But these men weren’t my friends and they weren’t making fun of me. They were staring at me like I’d lost my mind. Maybe I had.

“Christ, she’s falling apart,” someone muttered. That was even funnier. I snorted again, then choked a little bit on my own giggles. I laughed so hard my throat hurt and tears streamed down my face.

A wall of cold water hit me, shocking me into silence.

I shook my head, blinking rapidly. Reese stood in front of me, an empty bucket in his hands. His eyes were cold and there was so much coiled tension in his body I could feel it, like electricity crackling through the air during a storm.

The bucket fell to the floor with a jolting clatter, and he kicked it out of his way.

“Shut the f*ck up.”

Eyes wide, I shut the f*ck up because this was Reese, but not a Reese I’d ever seen. This couldn’t possibly be the same man who’d laughed with me, made love to me …

I couldn’t find my Reese in this man’s face.

That first night at the Armory, he’d scared me. Then I’d fallen for him, and while my brain remembered he had darkness inside, my body convinced me it wasn’t true. Now I realized I’d never seen the real Reese at all—I’d only seen hints of his true capacity.

Holy God.

This was the reality of Reese Hayes, and it was darker than I ever imagined.

He terrified me.

Expressionless, Reese stepped toward me, reaching down and slowly wrapping his fingers around the hilt of the big hunting knife he wore strapped to his leg. The thing was huge, and it’d freaked me out the first time I saw it. Then I’d gotten used to seeing it and it became just another part of him.

Apparently the part he used to murder people.

The wicked blade glinted as he brought it up, testing the edge with his thumb.

“You’re going to kill me,” I whispered, feeling my own mortality wrap around me like a suffocating blanket.

He didn’t answer. Nope. Just started walking around behind me, circling out of my line of sight. I glanced toward the other men, wondering if they’d stop him or say anything, but their eyes were dead, and I saw my own end clearly reflected back at me. One of these Reapers would bury my body later tonight. Nobody would ever know what happened to me, and I would never learn what happened to Jess, either.


“Will you wait until we find out whether she’s alive?” I asked hesitantly.

“Not the time to be askin’ favors, sweetheart,” he said with quiet emphasis. Suddenly he caught my hair, jerking my head backward hard and fast. The knife flashed, and then I felt the blade digging into my throat. A line of fire crossed my neck. This was it. Reese Hayes was about to slit my throat.

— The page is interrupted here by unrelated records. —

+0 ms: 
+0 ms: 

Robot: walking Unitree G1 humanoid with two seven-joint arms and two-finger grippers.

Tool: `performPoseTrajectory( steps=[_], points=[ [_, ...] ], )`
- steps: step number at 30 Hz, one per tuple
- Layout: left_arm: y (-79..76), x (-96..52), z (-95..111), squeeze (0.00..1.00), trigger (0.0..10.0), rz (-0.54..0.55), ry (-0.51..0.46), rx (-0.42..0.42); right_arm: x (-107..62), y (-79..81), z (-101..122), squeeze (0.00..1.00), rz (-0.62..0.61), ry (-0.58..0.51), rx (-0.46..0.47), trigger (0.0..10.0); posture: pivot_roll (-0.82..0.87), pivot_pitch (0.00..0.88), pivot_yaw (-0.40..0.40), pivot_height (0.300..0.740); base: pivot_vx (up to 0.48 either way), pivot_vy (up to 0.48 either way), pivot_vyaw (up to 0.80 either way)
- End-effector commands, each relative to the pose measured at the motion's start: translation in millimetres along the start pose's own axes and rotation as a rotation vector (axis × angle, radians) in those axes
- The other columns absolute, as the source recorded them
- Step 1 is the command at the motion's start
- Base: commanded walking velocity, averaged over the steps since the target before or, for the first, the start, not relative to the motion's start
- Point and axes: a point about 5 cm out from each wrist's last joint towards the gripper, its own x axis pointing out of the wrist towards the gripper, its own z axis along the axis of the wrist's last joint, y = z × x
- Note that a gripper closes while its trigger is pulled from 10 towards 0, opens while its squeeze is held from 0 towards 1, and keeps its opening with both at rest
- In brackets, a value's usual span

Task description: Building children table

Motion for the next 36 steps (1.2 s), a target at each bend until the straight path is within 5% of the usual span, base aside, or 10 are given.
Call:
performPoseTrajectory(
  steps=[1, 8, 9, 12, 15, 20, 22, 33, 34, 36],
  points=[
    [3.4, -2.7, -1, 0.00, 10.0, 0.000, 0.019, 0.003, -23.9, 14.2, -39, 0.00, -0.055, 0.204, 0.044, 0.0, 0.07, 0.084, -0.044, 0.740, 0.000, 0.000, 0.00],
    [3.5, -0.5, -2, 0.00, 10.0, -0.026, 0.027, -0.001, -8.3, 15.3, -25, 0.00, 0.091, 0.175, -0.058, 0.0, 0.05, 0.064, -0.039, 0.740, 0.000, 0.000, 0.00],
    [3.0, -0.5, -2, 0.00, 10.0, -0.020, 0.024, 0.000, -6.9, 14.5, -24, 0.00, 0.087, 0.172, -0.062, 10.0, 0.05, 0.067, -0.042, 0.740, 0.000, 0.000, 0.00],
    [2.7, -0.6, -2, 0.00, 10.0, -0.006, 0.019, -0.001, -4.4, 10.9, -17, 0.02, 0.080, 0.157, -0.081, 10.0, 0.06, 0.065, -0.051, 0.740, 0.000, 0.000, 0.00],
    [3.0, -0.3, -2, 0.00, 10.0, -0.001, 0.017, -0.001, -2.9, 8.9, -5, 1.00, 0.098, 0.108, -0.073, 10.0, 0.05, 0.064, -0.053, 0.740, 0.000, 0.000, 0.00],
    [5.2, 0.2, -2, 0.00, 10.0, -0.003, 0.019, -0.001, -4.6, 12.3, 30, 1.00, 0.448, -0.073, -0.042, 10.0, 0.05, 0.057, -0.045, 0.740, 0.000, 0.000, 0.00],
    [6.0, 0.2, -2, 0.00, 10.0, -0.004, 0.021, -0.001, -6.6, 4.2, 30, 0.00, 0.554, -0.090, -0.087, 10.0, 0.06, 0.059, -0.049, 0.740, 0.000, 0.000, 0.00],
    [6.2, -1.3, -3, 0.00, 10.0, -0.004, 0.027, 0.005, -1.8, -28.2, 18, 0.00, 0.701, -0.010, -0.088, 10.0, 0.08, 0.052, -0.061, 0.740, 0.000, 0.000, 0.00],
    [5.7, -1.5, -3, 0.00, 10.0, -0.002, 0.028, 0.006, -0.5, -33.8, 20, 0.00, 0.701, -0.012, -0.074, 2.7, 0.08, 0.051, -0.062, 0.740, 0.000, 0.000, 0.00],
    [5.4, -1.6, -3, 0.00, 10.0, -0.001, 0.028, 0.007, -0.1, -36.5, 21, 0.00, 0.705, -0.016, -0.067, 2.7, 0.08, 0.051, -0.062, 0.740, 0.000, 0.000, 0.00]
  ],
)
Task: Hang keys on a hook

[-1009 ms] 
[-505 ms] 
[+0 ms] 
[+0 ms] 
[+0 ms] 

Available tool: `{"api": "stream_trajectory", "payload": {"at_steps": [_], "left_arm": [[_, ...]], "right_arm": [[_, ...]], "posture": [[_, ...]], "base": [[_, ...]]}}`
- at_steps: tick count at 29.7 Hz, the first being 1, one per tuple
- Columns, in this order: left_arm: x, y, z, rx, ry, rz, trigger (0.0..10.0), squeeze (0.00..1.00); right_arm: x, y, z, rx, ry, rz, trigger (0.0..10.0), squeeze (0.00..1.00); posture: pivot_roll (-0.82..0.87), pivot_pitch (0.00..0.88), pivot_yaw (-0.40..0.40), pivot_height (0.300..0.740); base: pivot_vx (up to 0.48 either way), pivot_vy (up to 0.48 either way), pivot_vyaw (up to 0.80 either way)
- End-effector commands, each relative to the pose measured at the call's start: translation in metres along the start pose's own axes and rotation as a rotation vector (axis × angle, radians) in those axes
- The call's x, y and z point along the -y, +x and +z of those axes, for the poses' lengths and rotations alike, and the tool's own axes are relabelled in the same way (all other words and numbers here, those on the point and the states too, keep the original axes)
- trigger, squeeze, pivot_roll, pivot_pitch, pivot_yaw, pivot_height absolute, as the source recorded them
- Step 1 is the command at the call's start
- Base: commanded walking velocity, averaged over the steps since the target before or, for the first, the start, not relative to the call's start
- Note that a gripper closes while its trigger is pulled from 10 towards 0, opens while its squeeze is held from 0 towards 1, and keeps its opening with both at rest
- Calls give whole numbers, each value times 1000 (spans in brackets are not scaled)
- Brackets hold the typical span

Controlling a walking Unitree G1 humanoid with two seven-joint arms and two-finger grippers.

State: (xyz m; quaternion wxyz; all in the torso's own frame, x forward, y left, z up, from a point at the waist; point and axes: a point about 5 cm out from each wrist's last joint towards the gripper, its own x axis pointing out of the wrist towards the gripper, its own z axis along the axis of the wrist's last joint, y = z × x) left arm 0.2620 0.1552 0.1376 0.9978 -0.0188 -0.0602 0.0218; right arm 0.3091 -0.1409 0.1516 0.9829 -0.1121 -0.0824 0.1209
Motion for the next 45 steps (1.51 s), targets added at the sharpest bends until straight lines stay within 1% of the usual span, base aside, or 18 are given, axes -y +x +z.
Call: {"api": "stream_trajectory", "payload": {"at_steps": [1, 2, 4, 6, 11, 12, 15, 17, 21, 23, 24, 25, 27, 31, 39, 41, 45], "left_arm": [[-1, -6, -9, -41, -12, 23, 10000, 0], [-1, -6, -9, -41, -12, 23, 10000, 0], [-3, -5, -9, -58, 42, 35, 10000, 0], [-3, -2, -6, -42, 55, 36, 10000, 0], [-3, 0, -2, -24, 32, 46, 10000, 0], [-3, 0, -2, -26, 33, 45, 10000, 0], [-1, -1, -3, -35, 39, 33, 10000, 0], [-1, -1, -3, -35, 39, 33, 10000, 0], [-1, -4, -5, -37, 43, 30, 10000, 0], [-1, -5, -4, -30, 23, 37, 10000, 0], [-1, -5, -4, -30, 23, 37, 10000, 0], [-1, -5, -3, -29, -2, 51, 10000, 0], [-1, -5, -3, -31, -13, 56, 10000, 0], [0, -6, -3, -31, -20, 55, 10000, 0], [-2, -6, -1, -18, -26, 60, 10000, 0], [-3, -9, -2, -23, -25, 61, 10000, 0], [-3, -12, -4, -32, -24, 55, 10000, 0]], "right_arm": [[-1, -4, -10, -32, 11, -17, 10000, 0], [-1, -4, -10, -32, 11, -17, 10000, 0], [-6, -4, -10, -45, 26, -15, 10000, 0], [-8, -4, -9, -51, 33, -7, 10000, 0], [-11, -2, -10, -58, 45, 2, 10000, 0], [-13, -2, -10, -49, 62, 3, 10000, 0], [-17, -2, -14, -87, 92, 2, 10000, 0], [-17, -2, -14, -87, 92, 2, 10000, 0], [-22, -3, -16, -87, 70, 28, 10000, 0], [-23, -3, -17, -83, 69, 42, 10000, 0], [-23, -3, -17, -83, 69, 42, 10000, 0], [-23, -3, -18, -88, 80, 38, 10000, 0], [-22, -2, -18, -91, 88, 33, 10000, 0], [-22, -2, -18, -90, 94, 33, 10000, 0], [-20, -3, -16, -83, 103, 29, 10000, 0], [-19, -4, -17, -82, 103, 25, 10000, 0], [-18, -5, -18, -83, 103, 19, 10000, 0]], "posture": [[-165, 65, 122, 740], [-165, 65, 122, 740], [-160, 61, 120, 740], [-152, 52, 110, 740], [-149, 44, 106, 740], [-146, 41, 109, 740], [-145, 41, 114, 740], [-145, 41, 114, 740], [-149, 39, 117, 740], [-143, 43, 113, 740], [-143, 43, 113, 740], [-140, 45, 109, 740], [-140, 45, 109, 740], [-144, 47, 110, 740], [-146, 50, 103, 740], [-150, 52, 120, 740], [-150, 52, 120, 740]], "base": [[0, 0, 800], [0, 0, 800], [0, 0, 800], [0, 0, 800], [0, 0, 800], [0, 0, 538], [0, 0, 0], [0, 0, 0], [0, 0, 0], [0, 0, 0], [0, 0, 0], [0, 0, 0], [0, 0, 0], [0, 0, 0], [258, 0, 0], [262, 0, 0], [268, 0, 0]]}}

I waited to die, the sound of his breath harsh in my ear. Then he laughed.

“You don’t get off that easy, bitch.”

That’s when I realized he hadn’t severed my windpipe … The blade still pressed at my throat, and I felt a faint trickle of blood slide down my neck. He’d cut me, but not badly. Just enough to part the skin.

“Now tell me everything,” he whispered. “Don’t leave out anything, whether you think it’s important or not. Got it?”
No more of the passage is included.